Il Parkinson colpisce sempre più under 60. Ecco svelate le nuove diagnosi, nuove terapie e un dato sorprendente.
Il Parkinson non è più solo una malattia degli anziani. Secondo i dati, cresce il numero di diagnosi tra i 40 e i 60 anni, con implicazioni che vanno oltre l’ambito medico e toccano lavoro, famiglia e benessere psicologico. Sapevi che guardare più di 5 ore di televisione al giorno aumenta il rischio? Ecco l’allarme che emerge dall’indagine dell’Iqvia.

Come è cambiato il trattamento per il Parkinson
Nonostante la L-Dopa rappresenti ancora il 40% delle prescrizioni, come riportato da Adnkronos.com, l’analisi Iqvia segnala una lenta trasformazione delle terapie. L’utilizzo degli inibitori della monoamino ossidasi è salito dal 24% al 29%, mentre gli agonisti della dopamina sono scesi dal 25% al 18%. Le scelte terapeutiche si stanno diversificando in base alla progressione della malattia e alle caratteristiche dei pazienti.
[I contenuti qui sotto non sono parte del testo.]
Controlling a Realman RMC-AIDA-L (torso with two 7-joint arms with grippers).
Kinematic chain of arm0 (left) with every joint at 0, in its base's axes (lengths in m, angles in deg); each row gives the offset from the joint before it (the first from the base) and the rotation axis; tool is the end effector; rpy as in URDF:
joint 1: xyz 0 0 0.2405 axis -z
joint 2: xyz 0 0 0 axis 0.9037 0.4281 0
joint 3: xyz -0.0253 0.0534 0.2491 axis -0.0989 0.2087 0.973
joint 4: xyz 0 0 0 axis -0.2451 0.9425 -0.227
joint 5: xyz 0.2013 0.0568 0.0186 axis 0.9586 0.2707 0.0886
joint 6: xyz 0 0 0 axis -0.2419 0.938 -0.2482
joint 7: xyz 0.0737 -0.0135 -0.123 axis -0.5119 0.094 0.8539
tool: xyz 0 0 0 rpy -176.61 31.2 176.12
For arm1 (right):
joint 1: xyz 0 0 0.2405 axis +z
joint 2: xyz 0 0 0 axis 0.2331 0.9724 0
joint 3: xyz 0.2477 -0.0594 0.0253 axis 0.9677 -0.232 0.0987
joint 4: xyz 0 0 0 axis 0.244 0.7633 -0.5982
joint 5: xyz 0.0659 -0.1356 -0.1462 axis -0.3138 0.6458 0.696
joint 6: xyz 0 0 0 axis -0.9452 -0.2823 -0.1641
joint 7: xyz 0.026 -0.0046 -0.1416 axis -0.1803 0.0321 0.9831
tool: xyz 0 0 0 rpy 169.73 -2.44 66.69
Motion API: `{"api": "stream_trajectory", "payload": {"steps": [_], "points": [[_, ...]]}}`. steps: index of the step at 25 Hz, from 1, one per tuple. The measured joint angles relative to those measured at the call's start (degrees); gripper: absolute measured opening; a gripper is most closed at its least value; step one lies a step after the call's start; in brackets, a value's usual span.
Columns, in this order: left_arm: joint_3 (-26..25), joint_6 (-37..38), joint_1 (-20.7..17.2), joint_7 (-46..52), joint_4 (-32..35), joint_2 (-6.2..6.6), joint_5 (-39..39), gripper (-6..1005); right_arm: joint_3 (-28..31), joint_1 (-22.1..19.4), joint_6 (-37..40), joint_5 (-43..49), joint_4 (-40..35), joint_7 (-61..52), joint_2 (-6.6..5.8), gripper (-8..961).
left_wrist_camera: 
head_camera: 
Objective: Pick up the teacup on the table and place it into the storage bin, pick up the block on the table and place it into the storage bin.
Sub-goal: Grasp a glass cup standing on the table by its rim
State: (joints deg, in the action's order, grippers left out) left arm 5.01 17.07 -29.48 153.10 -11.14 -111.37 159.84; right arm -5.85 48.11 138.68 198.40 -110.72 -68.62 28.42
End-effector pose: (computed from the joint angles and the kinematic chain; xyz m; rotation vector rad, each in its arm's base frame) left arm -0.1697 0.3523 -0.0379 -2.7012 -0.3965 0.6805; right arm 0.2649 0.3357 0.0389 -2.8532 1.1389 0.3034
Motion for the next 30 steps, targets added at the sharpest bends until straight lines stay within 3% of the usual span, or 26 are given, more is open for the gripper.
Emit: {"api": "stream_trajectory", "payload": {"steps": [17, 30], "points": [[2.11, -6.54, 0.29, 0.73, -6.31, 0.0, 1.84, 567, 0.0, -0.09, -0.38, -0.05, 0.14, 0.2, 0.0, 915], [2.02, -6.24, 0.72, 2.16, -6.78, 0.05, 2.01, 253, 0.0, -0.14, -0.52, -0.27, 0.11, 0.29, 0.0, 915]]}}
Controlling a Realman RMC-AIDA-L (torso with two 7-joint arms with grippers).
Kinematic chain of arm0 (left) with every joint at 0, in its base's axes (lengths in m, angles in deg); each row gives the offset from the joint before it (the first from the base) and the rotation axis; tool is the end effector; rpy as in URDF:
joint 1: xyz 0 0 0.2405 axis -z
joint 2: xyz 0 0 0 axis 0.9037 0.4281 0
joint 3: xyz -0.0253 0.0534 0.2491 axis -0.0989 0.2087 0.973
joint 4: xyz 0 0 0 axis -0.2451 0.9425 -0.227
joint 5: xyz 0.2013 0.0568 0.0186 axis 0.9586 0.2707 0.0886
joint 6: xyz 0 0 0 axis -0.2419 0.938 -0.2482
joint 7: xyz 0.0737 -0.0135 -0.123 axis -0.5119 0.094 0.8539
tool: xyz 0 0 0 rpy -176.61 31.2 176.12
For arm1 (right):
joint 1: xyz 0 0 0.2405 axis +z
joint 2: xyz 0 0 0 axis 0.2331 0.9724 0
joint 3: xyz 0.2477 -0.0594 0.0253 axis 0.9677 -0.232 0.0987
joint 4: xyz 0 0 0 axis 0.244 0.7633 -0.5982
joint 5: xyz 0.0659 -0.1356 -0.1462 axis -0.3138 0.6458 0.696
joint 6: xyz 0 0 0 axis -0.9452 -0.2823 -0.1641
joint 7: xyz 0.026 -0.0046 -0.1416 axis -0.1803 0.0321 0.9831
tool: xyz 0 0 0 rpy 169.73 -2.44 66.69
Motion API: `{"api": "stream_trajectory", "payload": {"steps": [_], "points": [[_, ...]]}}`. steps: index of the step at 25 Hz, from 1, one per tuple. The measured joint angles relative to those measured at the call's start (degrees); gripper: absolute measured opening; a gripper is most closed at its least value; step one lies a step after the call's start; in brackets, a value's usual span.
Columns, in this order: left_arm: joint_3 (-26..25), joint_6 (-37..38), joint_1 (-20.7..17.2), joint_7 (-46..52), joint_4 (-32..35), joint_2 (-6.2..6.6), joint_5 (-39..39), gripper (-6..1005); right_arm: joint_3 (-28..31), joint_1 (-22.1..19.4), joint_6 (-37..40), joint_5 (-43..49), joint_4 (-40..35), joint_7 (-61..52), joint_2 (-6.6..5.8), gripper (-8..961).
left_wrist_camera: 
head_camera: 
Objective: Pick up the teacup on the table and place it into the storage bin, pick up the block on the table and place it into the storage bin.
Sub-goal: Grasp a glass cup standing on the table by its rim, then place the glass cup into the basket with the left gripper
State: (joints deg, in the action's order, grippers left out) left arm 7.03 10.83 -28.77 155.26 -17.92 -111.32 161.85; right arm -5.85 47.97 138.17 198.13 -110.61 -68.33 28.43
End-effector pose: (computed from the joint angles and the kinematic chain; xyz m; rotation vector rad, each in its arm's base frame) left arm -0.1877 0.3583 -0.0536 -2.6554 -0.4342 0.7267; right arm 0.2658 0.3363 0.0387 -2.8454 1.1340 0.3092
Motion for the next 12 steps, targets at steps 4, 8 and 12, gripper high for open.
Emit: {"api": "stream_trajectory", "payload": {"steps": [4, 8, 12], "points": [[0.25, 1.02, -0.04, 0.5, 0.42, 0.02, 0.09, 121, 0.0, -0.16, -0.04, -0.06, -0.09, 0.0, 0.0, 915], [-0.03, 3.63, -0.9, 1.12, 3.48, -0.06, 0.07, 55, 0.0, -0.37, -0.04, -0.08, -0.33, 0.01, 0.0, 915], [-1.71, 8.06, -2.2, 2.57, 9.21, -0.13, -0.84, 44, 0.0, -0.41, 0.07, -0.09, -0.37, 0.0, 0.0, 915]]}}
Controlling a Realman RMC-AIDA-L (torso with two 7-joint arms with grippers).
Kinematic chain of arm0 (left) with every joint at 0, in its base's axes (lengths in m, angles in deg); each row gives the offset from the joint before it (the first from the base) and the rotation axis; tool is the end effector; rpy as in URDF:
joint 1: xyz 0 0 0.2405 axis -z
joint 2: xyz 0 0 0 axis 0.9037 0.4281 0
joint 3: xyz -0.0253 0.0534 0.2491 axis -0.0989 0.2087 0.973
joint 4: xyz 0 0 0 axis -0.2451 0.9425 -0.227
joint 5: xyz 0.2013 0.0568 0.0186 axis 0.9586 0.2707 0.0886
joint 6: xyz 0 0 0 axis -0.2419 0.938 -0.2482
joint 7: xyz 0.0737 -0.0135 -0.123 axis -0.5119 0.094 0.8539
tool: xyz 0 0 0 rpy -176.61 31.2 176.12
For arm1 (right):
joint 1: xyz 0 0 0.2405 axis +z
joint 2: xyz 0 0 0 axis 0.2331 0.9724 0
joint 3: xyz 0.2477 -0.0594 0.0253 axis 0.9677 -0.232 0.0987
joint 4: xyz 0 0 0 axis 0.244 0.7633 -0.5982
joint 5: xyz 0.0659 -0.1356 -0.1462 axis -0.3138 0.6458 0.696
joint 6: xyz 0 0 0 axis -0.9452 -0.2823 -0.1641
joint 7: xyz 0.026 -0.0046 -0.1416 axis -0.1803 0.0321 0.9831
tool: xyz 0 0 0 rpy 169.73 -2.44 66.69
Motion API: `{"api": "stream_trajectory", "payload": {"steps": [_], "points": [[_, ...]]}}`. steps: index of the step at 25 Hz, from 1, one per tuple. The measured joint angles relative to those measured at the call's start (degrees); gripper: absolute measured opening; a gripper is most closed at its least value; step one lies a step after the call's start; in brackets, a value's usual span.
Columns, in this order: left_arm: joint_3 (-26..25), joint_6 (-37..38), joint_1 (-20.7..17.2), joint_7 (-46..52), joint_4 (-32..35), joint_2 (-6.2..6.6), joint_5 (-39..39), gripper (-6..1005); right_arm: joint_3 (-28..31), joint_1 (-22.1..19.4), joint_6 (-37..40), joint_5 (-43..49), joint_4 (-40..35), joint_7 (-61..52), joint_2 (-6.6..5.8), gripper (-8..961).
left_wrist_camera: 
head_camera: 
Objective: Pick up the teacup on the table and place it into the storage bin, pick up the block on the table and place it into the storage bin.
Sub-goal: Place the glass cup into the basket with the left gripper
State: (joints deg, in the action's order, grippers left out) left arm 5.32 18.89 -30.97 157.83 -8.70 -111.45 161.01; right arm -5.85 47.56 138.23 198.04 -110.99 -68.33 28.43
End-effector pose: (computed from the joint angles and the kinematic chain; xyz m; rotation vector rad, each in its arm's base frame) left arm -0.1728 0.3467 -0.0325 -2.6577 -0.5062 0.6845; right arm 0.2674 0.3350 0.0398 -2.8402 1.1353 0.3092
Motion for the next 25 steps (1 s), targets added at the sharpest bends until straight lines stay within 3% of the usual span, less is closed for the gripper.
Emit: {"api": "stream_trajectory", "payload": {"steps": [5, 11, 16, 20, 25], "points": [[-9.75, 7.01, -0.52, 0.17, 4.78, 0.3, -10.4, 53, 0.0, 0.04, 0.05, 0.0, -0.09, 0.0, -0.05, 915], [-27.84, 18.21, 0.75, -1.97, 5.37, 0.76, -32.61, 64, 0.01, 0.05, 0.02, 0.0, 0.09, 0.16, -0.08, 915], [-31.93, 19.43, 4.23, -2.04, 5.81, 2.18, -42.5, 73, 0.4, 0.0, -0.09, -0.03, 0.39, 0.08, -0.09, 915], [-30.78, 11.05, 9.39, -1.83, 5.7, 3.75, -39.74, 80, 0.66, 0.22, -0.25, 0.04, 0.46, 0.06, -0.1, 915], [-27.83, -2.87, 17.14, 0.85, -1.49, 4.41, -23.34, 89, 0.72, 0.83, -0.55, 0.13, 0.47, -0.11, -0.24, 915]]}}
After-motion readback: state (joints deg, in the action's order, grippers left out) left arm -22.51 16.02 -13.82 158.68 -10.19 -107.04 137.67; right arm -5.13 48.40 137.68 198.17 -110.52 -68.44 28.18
Tra i farmaci più usati emergono la rasagilina, la selegilina e la safinamide, tutti appartenenti alla classe degli inibitori Mao. Gli agonisti della dopamina come apomorfina, pramipexolo e ropinirolo vengono impiegati con maggiore selettività. Presenti anche, seppur in misura minore, gli inibitori della catecol-O-metiltransferasi (4%) e gli anticolinergici (8%), usati soprattutto nei pazienti più giovani con sintomi marcati di tremore.
L’abbassamento dell’età in cui si riceve diagnosi
L’esordio del Parkinson a partire dai 40 anni cambia profondamente il vissuto dei pazienti. Non si tratta più solo di affrontare i sintomi, ma di riorganizzare la vita quotidiana, l’attività lavorativa e la gestione familiare.
In un anno, 16mila persone hanno iniziato un trattamento per la prima volta. Tuttavia, l’accesso alle cure non è omogeneo in Italia: Liguria, Abruzzo e Marche registrano una maggiore concentrazione di pazienti in terapia, mentre Lombardia, Emilia Romagna e Trentino mostrano numeri più bassi. Anche per via della distribuzione della popolazione anziana e delle diverse politiche sanitarie regionali. Diventa quindi fondamentale sviluppare percorsi di cura multidisciplinari che coinvolgano diversi rami della medicina.